How the migraine pain radiates from the bottom left around the base of the skull like a hungry octopus?
Your neighbor’s heavy energy as she carried the bin to the laundry room?
How hard it is to be understood sometimes by those that know you the best?
How loud and lonely the middle of the night in Oakland?
The lace under her coveralls?
All the Pokémon figurines in the bottom of the cedar hot tub?
The smell of the cedar?
The sound of the thunder?
The lightning cracking across the giant sky?
Make your worst days a minor theme, says Mary.
Make your noticing the whole plot, I think she meant.
Not because it’s comfort (though it sometimes is).
But because it’s miraculous—every last wound and whisper.
Fleeting. Yours to miss.
Or see and live for.
The resistant first step?
The power of momentum?
The hummingbird perched on the sage on my way to greet the hens at dawn?
Crackling of cooling loaves?
How a smile and hello can soften the intimidating?

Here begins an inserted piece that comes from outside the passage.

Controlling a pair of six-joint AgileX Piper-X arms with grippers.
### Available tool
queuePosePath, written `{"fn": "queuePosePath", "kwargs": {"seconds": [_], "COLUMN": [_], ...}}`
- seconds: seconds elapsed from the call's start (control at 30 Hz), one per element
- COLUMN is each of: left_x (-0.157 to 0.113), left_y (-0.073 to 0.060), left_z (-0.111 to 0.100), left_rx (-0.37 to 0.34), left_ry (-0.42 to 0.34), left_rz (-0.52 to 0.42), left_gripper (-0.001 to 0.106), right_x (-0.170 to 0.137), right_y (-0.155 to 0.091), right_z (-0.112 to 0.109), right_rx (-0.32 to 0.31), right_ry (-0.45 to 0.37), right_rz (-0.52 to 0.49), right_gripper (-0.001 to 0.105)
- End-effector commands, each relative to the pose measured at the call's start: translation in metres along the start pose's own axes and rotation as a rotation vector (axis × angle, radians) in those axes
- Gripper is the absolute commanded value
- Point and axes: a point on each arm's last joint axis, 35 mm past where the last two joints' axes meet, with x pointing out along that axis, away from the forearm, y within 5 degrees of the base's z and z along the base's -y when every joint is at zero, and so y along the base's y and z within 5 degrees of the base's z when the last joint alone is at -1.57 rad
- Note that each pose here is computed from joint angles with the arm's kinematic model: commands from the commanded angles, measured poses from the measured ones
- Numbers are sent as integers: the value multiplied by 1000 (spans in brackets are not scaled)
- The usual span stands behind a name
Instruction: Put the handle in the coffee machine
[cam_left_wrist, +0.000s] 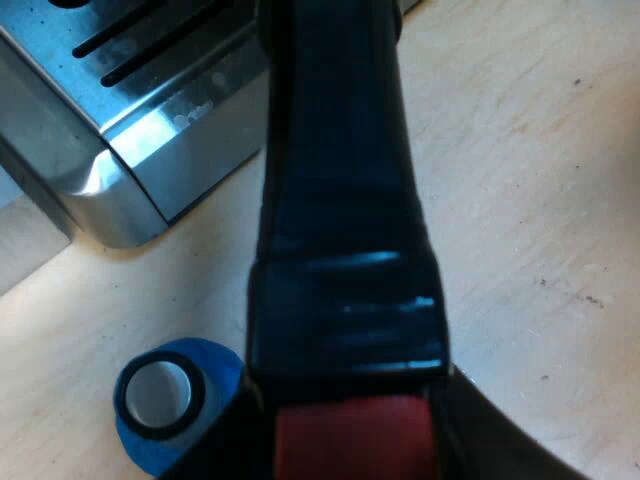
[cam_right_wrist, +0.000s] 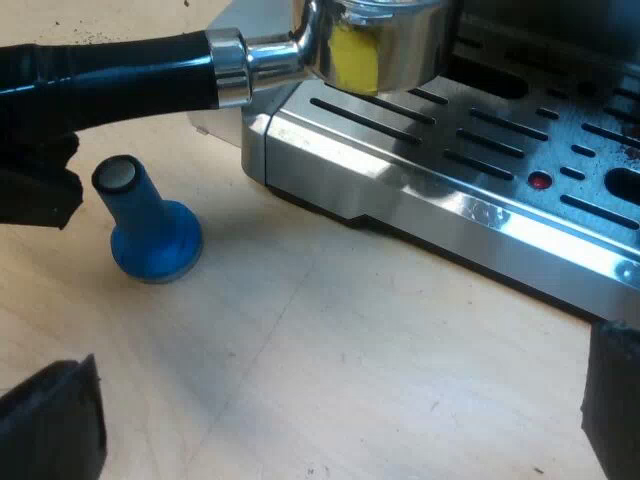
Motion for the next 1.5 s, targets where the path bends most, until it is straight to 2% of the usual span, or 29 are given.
{"fn": "queuePosePath", "kwargs": {"seconds": [0.03,0.3,0.37,0.77,1.0,1.1,1.17,1.27,1.37,1.5], "left_x": [-6,-6,-6,-6,-6,-6,-5,-2,0,0], "left_y": [-3,-3,-3,-3,-2,-2,-1,0,2,5], "left_z": [9,9,9,9,9,11,13,13,12,10], "left_rx": [40,40,40,40,39,82,164,248,247,231], "left_ry": [-63,-63,-63,-63,-61,-75,-96,-117,-132,-161], "left_rz": [-21,-21,-24,-24,-7,13,16,25,20,-36], "left_gripper": [0,0,0,0,0,0,0,0,0,0], "right_x": [0,-1,3,42,50,50,52,56,60,66], "right_y": [0,1,2,23,27,26,27,26,24,27], "right_z": [2,11,11,5,3,3,4,5,4,3], "right_rx": [11,60,64,88,113,114,125,142,145,155], "right_ry": [-19,-89,-101,-146,-179,-182,-196,-207,-203,-212], "right_rz": [-11,-4,-52,-190,-244,-262,-286,-290,-300,-302], "right_gripper": [98,98,98,98,98,98,98,98,98,98]}}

The refuse in the gutter that begs to be picked up.
A 6-year old's righteousness?
The flour on the floor?
The clouds?
Your breath?
That voice that says, "Fuck it, I'll do it".
How a 4-year old's final proclamations before falling asleep sound like your best friend's drunken ramblings - "I love you critically critically, infinity infinity"
I loved everything about that unedited interview from the first time I heard it. But the funny, little thing I noticed the first time I listened to it-- something that got cut from the edited version-- was the background noise of Mary tapping a new pack of cigarettes against her palm before she opened them. I thought, as I was walking, wait! I know that sound! I didn't know Mary was such a heavy smoker then, though I looked it up afterwards and found out. But somehow that familiar, every day sound humanized her in a way that was very tender for my heart.